> _Task to complete_
When the string "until" appears in a line of the records, show the whole line.
• • • •
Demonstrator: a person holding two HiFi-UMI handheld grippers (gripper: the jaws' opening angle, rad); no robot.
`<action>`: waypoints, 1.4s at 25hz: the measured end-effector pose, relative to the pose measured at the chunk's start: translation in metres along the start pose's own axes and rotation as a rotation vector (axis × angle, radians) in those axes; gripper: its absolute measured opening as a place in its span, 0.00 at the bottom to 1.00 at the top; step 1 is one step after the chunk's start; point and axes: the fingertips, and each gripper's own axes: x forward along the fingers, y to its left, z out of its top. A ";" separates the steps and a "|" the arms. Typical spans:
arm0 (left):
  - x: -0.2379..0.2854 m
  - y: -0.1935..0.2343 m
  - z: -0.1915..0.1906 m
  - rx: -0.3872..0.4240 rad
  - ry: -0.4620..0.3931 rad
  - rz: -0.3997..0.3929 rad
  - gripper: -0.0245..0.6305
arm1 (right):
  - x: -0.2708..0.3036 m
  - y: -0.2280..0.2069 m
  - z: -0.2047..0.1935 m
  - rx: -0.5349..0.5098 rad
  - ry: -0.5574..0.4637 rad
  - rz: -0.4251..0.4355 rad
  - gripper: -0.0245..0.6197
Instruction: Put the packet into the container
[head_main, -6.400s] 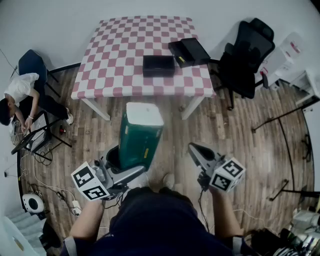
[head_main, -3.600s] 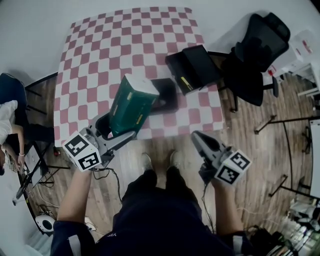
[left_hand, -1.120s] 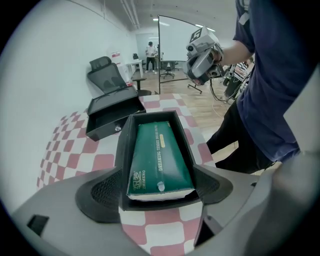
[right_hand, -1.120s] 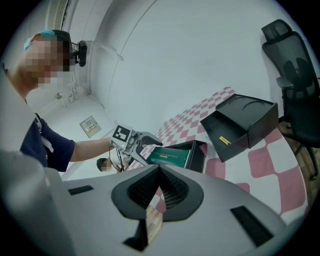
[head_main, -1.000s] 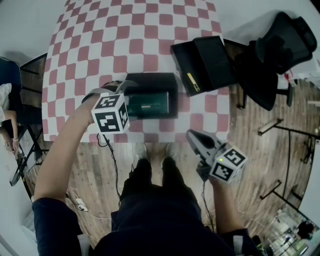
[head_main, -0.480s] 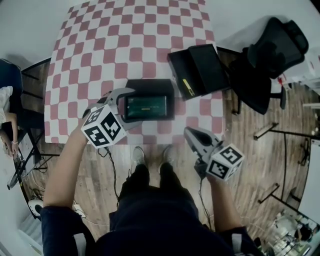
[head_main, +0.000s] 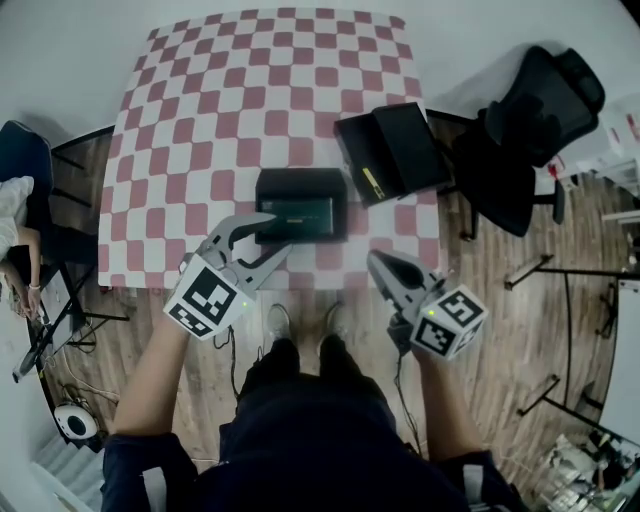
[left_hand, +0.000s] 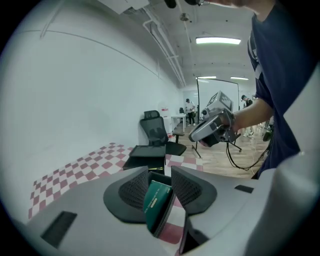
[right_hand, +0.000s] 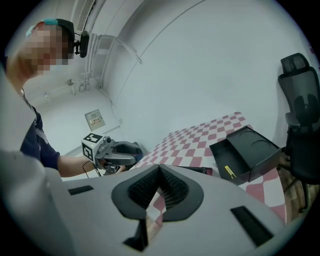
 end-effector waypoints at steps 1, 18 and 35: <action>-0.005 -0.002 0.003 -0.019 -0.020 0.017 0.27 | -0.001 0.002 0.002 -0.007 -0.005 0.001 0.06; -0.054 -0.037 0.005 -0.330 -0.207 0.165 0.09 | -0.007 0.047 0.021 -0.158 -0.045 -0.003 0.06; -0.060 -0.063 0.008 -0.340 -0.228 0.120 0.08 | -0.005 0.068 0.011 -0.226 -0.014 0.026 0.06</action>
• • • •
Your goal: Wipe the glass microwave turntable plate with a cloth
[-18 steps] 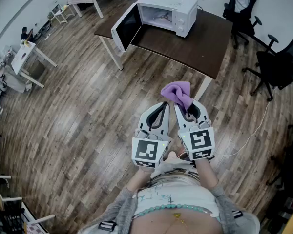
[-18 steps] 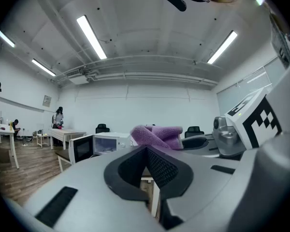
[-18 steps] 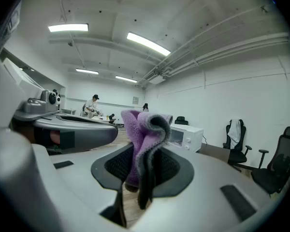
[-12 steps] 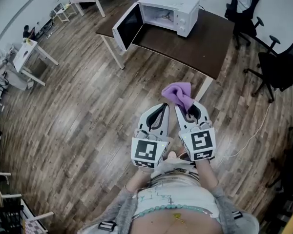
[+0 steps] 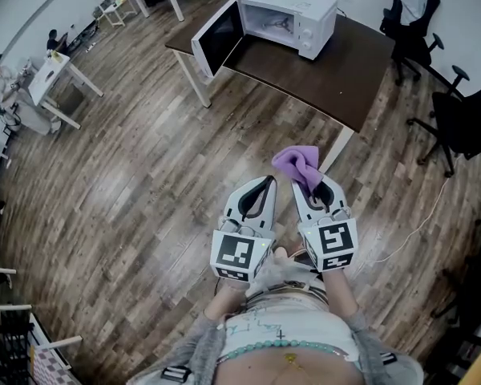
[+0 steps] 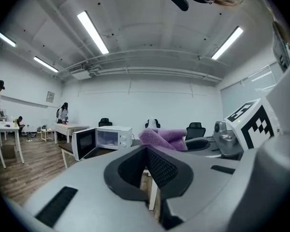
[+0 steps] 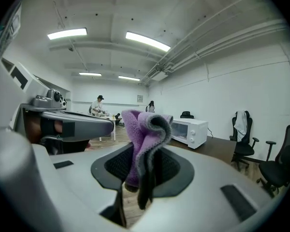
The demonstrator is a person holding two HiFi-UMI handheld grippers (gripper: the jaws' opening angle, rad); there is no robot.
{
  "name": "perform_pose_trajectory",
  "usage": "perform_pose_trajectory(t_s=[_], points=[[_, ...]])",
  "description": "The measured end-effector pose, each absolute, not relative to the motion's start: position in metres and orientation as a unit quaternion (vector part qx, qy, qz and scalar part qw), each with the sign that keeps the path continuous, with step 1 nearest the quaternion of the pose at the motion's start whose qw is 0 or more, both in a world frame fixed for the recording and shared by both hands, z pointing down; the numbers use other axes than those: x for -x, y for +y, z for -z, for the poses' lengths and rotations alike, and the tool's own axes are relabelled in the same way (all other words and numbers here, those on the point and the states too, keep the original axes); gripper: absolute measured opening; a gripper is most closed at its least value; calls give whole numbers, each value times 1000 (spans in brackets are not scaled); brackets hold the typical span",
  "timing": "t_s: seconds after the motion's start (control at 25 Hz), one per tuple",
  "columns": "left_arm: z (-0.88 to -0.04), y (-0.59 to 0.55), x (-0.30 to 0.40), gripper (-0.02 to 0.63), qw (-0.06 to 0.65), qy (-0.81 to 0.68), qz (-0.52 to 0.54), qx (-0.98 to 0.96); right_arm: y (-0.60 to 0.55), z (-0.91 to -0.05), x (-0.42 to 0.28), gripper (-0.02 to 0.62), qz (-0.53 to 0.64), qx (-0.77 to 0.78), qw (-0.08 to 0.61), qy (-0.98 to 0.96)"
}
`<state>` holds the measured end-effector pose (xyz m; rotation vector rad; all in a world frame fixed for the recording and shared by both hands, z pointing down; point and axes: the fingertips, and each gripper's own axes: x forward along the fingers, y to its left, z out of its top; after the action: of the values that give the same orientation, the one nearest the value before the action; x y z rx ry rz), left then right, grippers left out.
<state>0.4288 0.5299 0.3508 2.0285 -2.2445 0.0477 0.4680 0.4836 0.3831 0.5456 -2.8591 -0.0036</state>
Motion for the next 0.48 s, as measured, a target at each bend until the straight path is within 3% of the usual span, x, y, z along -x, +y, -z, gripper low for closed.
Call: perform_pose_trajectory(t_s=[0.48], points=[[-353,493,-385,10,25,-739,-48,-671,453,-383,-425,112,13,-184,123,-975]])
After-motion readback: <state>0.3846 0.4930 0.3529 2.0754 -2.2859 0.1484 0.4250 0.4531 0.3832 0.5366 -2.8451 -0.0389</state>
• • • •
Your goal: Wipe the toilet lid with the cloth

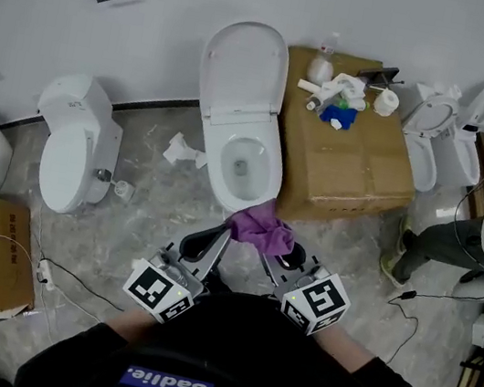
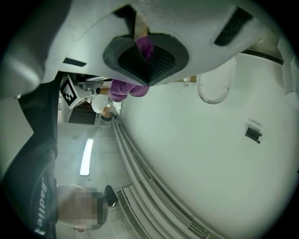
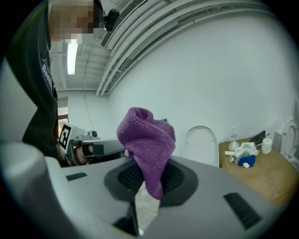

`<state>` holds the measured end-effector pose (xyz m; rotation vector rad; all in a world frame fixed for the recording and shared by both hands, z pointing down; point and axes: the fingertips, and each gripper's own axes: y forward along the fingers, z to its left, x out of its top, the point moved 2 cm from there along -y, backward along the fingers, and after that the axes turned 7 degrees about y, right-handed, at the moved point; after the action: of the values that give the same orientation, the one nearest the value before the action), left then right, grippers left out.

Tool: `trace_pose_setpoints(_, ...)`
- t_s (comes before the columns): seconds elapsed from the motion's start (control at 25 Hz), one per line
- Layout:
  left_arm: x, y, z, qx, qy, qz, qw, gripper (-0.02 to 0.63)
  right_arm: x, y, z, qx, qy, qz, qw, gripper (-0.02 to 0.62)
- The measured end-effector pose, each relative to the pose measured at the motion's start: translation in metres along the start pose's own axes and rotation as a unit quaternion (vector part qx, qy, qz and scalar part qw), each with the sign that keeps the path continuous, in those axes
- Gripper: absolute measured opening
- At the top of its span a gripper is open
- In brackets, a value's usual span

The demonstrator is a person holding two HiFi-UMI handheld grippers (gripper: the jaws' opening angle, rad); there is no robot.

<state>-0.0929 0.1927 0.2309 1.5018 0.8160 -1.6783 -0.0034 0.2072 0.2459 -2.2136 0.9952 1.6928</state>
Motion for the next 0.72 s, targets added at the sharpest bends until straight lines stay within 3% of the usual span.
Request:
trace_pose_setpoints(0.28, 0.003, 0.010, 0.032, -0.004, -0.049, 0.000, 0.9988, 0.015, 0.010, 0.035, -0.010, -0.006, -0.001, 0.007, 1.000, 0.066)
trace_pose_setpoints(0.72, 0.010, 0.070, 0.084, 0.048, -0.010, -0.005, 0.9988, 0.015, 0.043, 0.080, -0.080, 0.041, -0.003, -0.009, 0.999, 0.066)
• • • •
> _Result of the task_
Motion for the next 0.48 s, as measured, a target at each bend until the straight path is within 3% of the usual span, x, y, z along -x, +y, -z, gripper low for closed.
Motion for the next 0.72 s, targets added at the sharpest bends until straight lines stay within 3% of the usual span.

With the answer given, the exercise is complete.